● PROBLEM DESCRIPTION
The data must be given again exactly as written, with all images omitted.

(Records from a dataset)
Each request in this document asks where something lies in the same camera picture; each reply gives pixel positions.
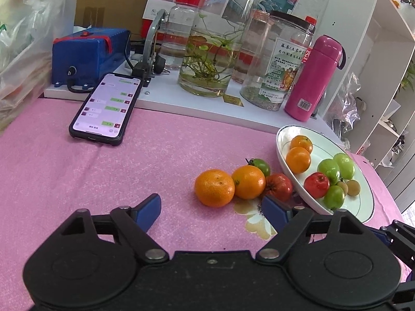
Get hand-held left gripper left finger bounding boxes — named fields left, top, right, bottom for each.
left=54, top=193, right=169, bottom=263

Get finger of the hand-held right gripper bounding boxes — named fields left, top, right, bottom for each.
left=371, top=220, right=415, bottom=266

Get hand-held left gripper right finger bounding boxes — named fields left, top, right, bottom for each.
left=255, top=195, right=372, bottom=261

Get large red tomato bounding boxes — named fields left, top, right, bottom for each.
left=264, top=173, right=294, bottom=202

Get orange mandarin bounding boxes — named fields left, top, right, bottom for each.
left=231, top=165, right=267, bottom=200
left=286, top=147, right=312, bottom=174
left=194, top=169, right=236, bottom=208
left=290, top=135, right=314, bottom=154

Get small green tomato with calyx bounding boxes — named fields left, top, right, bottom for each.
left=246, top=158, right=271, bottom=178

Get small red apple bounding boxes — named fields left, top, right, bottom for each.
left=304, top=172, right=330, bottom=199

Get round green fruit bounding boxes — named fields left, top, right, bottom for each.
left=324, top=185, right=345, bottom=210

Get white plate with dark rim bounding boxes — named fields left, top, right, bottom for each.
left=275, top=125, right=376, bottom=224

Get large green mango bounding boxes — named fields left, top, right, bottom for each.
left=333, top=152, right=356, bottom=180

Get pink floral tablecloth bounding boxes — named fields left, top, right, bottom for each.
left=0, top=99, right=412, bottom=299

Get black smartphone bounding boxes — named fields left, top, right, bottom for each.
left=69, top=72, right=143, bottom=146

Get white base board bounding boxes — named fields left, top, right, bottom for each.
left=44, top=60, right=344, bottom=143

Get crumpled clear plastic bags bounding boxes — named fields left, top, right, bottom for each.
left=331, top=71, right=362, bottom=143

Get pink thermos bottle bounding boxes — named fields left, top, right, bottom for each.
left=284, top=34, right=347, bottom=123

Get clear plastic jar with label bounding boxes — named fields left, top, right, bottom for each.
left=240, top=10, right=316, bottom=111

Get tall glass vase with plant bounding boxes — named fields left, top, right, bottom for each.
left=178, top=0, right=265, bottom=98

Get blue machine box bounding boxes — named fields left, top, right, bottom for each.
left=52, top=29, right=132, bottom=89

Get grey metal lever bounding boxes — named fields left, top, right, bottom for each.
left=134, top=9, right=169, bottom=86

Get clear bottle with red cap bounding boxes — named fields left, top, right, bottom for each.
left=160, top=0, right=206, bottom=71

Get red-capped bottle with red label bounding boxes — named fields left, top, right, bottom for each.
left=292, top=16, right=317, bottom=59

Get clear plastic bag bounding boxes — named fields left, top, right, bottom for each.
left=0, top=0, right=78, bottom=130

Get white shelf unit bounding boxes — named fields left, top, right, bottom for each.
left=319, top=0, right=415, bottom=214

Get brown cardboard box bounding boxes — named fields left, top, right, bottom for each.
left=11, top=0, right=159, bottom=36

● ANSWER SPACE
Each request in this document asks where something lies in the same camera picture; each reply gives pixel positions.
Get hand-held left gripper left finger bounding boxes — named fields left, top, right, bottom for each.
left=54, top=193, right=169, bottom=263

Get finger of the hand-held right gripper bounding boxes — named fields left, top, right, bottom for each.
left=371, top=220, right=415, bottom=266

Get hand-held left gripper right finger bounding boxes — named fields left, top, right, bottom for each.
left=255, top=195, right=372, bottom=261

Get large red tomato bounding boxes — named fields left, top, right, bottom for each.
left=264, top=173, right=294, bottom=202

Get orange mandarin bounding boxes — named fields left, top, right, bottom for each.
left=231, top=165, right=267, bottom=200
left=286, top=147, right=312, bottom=174
left=194, top=169, right=236, bottom=208
left=290, top=135, right=314, bottom=154

Get small green tomato with calyx bounding boxes — named fields left, top, right, bottom for each.
left=246, top=158, right=271, bottom=178

Get small red apple bounding boxes — named fields left, top, right, bottom for each.
left=304, top=172, right=330, bottom=199

Get round green fruit bounding boxes — named fields left, top, right, bottom for each.
left=324, top=185, right=345, bottom=210

Get white plate with dark rim bounding boxes — named fields left, top, right, bottom for each.
left=275, top=125, right=376, bottom=224

Get large green mango bounding boxes — named fields left, top, right, bottom for each.
left=333, top=152, right=356, bottom=180

Get pink floral tablecloth bounding boxes — named fields left, top, right, bottom for each.
left=0, top=99, right=412, bottom=299

Get black smartphone bounding boxes — named fields left, top, right, bottom for each.
left=69, top=72, right=143, bottom=146

Get white base board bounding boxes — named fields left, top, right, bottom for each.
left=44, top=60, right=344, bottom=143

Get crumpled clear plastic bags bounding boxes — named fields left, top, right, bottom for each.
left=331, top=71, right=362, bottom=143

Get pink thermos bottle bounding boxes — named fields left, top, right, bottom for each.
left=284, top=34, right=347, bottom=123

Get clear plastic jar with label bounding boxes — named fields left, top, right, bottom for each.
left=240, top=10, right=316, bottom=111

Get tall glass vase with plant bounding boxes — named fields left, top, right, bottom for each.
left=178, top=0, right=265, bottom=98

Get blue machine box bounding boxes — named fields left, top, right, bottom for each.
left=52, top=29, right=132, bottom=89

Get grey metal lever bounding boxes — named fields left, top, right, bottom for each.
left=134, top=9, right=169, bottom=86

Get clear bottle with red cap bounding boxes — named fields left, top, right, bottom for each.
left=160, top=0, right=206, bottom=71

Get red-capped bottle with red label bounding boxes — named fields left, top, right, bottom for each.
left=292, top=16, right=317, bottom=59

Get clear plastic bag bounding boxes — named fields left, top, right, bottom for each.
left=0, top=0, right=78, bottom=130

Get white shelf unit bounding boxes — named fields left, top, right, bottom for each.
left=319, top=0, right=415, bottom=214

Get brown cardboard box bounding boxes — named fields left, top, right, bottom for each.
left=11, top=0, right=159, bottom=36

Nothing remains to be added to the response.